▶ Your goal: The required output is a word-for-word restatement of the material below, from the line with "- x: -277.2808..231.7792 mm" through its last line, inclusive.

▶ Dataset section:
####

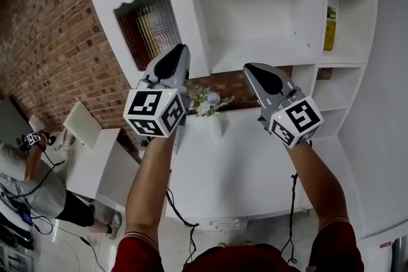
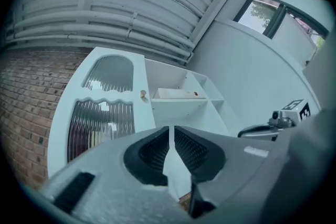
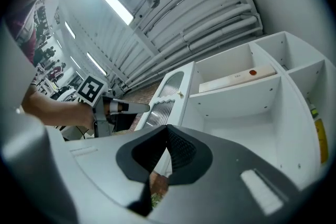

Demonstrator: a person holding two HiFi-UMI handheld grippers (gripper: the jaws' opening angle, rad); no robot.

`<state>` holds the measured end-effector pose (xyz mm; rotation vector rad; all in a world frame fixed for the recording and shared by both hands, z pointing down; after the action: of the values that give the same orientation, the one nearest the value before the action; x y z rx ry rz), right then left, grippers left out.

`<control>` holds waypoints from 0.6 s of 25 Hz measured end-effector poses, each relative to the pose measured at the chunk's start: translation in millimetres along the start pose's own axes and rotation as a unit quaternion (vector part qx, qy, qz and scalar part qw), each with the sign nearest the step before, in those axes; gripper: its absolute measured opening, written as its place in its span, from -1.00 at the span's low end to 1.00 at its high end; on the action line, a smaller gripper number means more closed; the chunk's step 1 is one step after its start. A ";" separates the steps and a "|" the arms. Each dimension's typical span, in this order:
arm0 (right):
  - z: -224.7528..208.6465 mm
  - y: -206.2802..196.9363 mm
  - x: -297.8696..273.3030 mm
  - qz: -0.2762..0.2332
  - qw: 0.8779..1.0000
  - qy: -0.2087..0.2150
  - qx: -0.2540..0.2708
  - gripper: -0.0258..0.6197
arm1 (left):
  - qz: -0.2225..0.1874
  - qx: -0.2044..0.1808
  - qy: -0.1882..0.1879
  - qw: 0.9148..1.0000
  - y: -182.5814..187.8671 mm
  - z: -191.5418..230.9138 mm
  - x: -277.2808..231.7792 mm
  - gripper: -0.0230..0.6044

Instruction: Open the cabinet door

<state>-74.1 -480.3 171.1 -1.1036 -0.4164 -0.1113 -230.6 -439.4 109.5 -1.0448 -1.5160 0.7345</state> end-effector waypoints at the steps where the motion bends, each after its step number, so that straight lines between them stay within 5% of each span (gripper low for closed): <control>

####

▶ Exercise answer:
  - x: -277.2808..231.7792 mm
  - gripper: -0.0230..0.6044

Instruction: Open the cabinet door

<state>-74.1 -480.3 171.1 -1.1036 -0.4164 -0.1113 -230.6 -439.4 109.5 -1.0448 -1.5160 0.7345</state> end-effector waypoints at the steps where the motion bends, each after its step number, so that straight lines between them stay within 5% of each span (gripper low for closed): <control>

The output above is the complete answer.